WHAT IS NEEDED: Repeat the lines below exactly as written, please, from the line with "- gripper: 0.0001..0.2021" to the line with "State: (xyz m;", both lines included, and no others.

INFORMATION SHOWN:
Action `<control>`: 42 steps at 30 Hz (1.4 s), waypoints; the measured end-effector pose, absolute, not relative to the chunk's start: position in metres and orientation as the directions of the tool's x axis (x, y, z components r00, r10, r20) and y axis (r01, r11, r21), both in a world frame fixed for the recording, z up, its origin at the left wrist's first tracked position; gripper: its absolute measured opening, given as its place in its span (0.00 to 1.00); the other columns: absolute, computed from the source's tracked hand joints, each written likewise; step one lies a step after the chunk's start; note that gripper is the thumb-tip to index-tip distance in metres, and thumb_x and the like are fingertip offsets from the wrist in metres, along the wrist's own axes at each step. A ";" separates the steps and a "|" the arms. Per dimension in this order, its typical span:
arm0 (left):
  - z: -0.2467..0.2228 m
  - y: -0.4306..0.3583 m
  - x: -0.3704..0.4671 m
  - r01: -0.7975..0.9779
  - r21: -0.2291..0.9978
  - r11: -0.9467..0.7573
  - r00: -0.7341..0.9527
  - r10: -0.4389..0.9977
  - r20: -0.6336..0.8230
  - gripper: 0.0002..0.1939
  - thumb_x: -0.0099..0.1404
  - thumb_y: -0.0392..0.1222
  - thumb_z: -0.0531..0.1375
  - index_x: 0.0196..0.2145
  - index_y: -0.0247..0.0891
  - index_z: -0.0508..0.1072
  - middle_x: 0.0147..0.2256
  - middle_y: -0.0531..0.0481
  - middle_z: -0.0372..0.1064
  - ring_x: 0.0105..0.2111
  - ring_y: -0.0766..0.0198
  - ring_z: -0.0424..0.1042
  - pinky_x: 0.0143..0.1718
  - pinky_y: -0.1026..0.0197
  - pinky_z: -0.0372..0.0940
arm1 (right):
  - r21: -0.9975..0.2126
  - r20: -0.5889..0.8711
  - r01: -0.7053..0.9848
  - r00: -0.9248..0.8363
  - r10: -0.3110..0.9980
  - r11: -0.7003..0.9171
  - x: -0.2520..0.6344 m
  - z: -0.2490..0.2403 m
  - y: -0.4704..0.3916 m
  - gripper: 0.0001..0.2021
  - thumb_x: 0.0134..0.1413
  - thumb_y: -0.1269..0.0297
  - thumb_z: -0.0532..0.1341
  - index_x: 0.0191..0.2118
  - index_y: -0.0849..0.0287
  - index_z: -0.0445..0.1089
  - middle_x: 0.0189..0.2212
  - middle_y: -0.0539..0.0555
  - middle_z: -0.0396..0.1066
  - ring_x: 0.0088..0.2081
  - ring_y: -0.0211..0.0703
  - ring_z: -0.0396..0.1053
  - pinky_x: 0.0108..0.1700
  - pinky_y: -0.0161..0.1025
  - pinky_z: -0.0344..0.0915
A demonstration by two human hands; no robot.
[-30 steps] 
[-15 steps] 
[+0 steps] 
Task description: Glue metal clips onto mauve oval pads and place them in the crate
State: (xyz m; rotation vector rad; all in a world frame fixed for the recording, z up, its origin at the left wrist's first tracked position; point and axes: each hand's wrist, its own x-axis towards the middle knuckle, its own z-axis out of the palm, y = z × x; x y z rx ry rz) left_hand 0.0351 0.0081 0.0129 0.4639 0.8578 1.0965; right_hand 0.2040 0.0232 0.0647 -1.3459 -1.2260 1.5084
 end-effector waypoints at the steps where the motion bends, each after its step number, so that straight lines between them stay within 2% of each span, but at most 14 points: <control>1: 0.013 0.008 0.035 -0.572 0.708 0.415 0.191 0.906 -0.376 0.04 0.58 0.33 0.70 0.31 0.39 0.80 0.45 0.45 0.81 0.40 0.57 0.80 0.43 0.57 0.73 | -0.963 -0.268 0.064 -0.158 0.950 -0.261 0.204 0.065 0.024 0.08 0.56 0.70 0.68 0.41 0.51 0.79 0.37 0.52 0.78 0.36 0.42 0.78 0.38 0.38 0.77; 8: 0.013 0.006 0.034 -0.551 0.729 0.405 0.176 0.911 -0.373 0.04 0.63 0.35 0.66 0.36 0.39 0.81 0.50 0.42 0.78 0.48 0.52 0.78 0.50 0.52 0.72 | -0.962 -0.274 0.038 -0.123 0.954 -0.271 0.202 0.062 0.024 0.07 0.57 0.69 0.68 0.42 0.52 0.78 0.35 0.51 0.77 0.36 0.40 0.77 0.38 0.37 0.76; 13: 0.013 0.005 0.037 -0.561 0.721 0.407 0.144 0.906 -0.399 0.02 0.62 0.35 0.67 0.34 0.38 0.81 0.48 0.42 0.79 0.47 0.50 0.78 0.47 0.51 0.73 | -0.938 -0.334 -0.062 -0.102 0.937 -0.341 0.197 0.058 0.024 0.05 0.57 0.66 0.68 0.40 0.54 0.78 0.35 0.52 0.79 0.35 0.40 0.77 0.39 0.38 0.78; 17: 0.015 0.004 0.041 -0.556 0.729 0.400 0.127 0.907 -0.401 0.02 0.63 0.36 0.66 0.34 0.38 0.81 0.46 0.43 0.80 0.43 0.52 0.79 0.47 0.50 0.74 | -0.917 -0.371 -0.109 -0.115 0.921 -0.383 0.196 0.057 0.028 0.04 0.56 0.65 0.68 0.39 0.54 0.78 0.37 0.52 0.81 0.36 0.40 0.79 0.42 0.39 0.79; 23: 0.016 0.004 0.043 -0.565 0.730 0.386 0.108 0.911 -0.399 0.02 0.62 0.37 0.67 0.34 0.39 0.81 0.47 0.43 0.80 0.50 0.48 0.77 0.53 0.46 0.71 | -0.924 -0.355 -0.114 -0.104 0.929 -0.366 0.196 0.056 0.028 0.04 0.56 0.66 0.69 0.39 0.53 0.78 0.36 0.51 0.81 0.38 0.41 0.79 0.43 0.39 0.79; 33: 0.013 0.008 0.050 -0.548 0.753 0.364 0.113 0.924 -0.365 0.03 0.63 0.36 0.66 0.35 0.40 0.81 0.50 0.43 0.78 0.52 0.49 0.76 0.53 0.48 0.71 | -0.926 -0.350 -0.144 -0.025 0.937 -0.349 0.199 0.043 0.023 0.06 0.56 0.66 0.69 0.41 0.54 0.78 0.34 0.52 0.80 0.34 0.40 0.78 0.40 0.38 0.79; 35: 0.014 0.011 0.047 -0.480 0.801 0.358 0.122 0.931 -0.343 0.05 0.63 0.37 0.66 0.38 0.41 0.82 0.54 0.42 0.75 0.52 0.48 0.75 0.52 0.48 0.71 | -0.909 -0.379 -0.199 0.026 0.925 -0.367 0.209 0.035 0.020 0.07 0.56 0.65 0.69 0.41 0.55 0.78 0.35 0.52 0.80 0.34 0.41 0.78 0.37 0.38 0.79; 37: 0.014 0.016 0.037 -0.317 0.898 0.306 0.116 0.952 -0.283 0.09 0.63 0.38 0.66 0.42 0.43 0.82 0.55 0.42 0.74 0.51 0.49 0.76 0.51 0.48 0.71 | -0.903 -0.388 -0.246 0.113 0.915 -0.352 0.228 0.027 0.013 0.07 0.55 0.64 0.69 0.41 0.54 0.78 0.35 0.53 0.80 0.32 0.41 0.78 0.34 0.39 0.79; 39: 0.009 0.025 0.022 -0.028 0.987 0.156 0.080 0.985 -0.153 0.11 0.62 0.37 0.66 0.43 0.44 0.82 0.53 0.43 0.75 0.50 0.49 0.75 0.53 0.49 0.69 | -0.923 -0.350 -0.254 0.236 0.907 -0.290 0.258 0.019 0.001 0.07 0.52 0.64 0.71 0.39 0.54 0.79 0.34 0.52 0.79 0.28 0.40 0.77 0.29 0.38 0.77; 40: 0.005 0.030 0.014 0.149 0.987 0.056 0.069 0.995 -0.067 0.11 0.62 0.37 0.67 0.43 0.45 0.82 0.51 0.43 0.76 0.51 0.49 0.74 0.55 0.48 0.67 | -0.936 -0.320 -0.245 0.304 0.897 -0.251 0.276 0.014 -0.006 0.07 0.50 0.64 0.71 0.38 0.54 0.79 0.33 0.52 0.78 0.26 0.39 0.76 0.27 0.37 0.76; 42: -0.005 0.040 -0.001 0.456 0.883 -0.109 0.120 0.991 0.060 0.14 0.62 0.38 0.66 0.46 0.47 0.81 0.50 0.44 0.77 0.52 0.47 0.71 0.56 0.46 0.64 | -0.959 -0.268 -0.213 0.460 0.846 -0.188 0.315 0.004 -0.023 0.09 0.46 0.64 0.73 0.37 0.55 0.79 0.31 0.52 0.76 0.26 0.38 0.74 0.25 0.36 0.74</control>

TASK RESPONSE:
  - gripper: 0.0001..0.2021
  - thumb_x: 0.0134..0.1413
  - thumb_y: -0.1269..0.0297
  - thumb_z: -0.0532..0.1341
  - index_x: 0.0191..0.2118
  - index_y: -0.0849..0.0287
  - index_z: -0.0445..0.1089
  - middle_x: 0.0189..0.2212
  - middle_y: -0.0539..0.0555
  - middle_z: -0.0396..0.1066
  - ring_x: 0.0088..0.2081
  - ring_y: -0.0211..0.0703
  - ring_z: -0.0396..0.1053
  - pinky_x: 0.0108..0.1700
  - pinky_y: -0.0161..0.1025
  - pinky_z: -0.0344..0.0915
A demonstration by two human hands; no robot.
[-30 steps] 
[-15 steps] 
[+0 steps] 
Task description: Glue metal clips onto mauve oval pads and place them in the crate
State: (xyz m; rotation vector rad; all in a world frame fixed for the recording, z up, its origin at the left wrist's first tracked position; point and axes: each hand's wrist, its own x-axis towards the middle knuckle, its own z-axis out of the palm, y = z × x; x y z rx ry rz) left_hand 0.0351 0.0081 0.0129 0.4639 0.8578 1.0965; right_hand 0.2040 0.0232 0.0647 -1.3459 -1.2260 1.5084

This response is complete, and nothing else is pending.